LA GIOIA A COLORI. VENETO BANCA ATTO II - I CAPOLAVORI Sessione unica
Thursday 29 February 2024 hours 18:00 (UTC +01:00)
Guglielmo Ciardi (1842 - 1917) L'aratura (Il lavoro nei campi), 1872 circa
Guglielmo Ciardi (1842 - 1917)
L'aratura (Il lavoro nei campi), 1872 circa
Olio su tela
44 x 95 cm
Firma: in basso a sinistra, "Ciardi"
Elementi distintivi: al verso della cornice, "CIARDI in pennarello
Provenienza: collezione privata, Biella
Bibliografia: Maria e Francesco Pospisil, “Guglielmo Ciardi”, Firenze, 1946, tav. 45; Giuseppe L. Marini, a cura di, “Il valore dei dipinti italiani dell'Ottocento e del primo Novecento”, Torino, 1999, p. 205; “Ottocento.
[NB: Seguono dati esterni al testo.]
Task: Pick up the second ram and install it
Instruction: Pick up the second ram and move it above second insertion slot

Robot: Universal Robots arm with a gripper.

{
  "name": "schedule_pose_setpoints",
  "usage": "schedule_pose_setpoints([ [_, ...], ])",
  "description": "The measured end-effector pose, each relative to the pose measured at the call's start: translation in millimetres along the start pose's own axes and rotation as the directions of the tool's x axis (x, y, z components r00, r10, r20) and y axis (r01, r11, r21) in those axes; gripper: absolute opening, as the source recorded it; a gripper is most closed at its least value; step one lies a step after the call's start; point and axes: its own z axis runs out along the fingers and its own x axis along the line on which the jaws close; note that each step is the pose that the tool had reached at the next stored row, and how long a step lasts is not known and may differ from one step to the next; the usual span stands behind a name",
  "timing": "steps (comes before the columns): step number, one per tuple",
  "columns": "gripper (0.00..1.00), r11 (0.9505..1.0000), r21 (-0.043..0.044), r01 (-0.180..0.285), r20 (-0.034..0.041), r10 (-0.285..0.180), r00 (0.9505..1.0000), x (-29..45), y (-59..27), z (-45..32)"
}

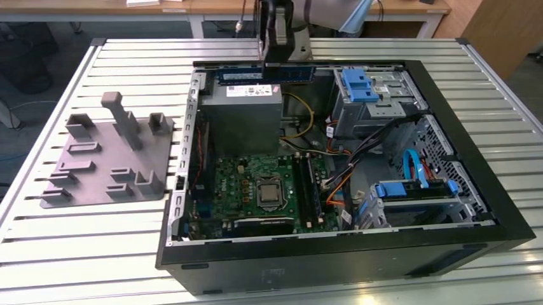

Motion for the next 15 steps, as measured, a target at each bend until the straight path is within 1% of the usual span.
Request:
schedule_pose_setpoints([
  [4,0.14,1.0000,-0.0011,0.000,0.0001,0.000,1.0000,0.3,-10.2,0.1],
  [6,0.14,1.0000,-0.0015,0.000,0.0004,0.000,1.0000,0.8,-13.1,1.7],
  [8,0.14,1.0000,-0.0019,0.000,0.0006,0.000,1.0000,5.0,-14.1,4.8],
  [12,0.14,1.0000,-0.0016,-0.003,0.0018,0.003,1.0000,16.1,-14.3,11.7],
  [15,0.14,0.9995,0.0021,-0.032,0.0026,0.032,0.9995,17.9,-14.4,17.1],
])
Catalogo dell'arte italiana dell'Ottocento”, n. 28, Milano, 1999, p. 118; Giuseppe Pavanello, “Venezia: dall'età neoclassica alla ‘scuola del vero’”, in G. Pavanello, a cura di, “La pittura nel Veneto. L'Ottocento”, I, Milano, 2002, p. 77, fig. 118; Nico Stringa, “Guglielmo Ciardi. Catalogo generale dei dipinti”, Crocetta del Montello, 2007, p. 291, n. 368; Stefano Bosi, scheda in Enzo Savoia, Stefano Bosi, a cura di, “I Maestri del Colore. Arte a Venezia nell'800”, catalogo della mostra, Milano, 2017, pp. 36-39, 161
Esposizioni: “I Maestri del Colore. Arte a Venezia nell'800”, Milano, Galleria Bottegantica, 2017
Stato di conservazione. Supporto: 85% (rintelo e rintelaiatura)
Stato di conservazione. Superficie: 80% (cadute di colore e ritocchi)
La formazione di Guglielmo Ciardi è segnata dall’alunnato presso l’Accademia di belle arti di Venezia sotto la guida di Domenico Bresolin, rinnovatore del paesaggismo veneto, e dal viaggio di perfezionamento nel 1868 a Firenze, Roma e Napoli, che gli permette di conoscere la pittura di Fattori, Signorini, Costa, Palizzi e Morelli. Alla lezione del “vero” appaiono ispirate le opere della prima maturità dell’artista realizzate tra il 1868 e il 1869 tra il Canale della Giudecca e la campagna trevigiana. Come indicato da Nico Stringa, l’artista volta le spalle alla città edificata per «imboccare la strada di un completo e quasi disarmato colloquio con la “nuda” natura, abbassando al minimo gli elementi narrativi e descrittivi (e decorativi) e le conseguenti potenzialità cromatiche, aprendo la strada a un approccio sintetico» (Nico Stringa, “Guglielmo Ciardi: l’istinto del vero”, in Nico Stringa, “Guglielmo Ciardi. Catalogo generale”, cit., pp. 27-45, p. 37-38). Nei primi anni Settanta i paesaggi lagunari e campestri sono popolati da pescatori e contadini, raffigurati senza retorica all’interno dell’ambiente naturale, che diviene il protagonista assoluto. Appartiene alla serie delle vedute campestri realizzate in questo periodo “L’aratura”, una tela dal caratteristico formato allungato della tradizione macchiaiola. Si tratta di un dipinto di delicato equilibrio, perfettamente bipartito dalla linea dell’orizzonte e costruito sul contrasto tra i toni caldi e terrosi della parte inferiore e i toni freddi di quella superiore. Il bianco e l’azzurro descrivono le variazioni di luce del cielo corrusco di rade nubi e la neve sulla cima dei monti lontani. La scena si svolge alla fine dell’autunno: due uomini completano l’attività dell’aratura, mentre due donne sono pronte alla semina. Si tratta di figure impersonali, ritratte di spalle o di profilo, dai volti irriconoscibili. Ciò che conta è, infatti, il bilanciato e sereno rapporto tra la natura e le attività umane. La pacata gestualità delle figure assume una dimensione mitica, in analogia con la contemporanea pittura dei campi francese da Millet a Breton.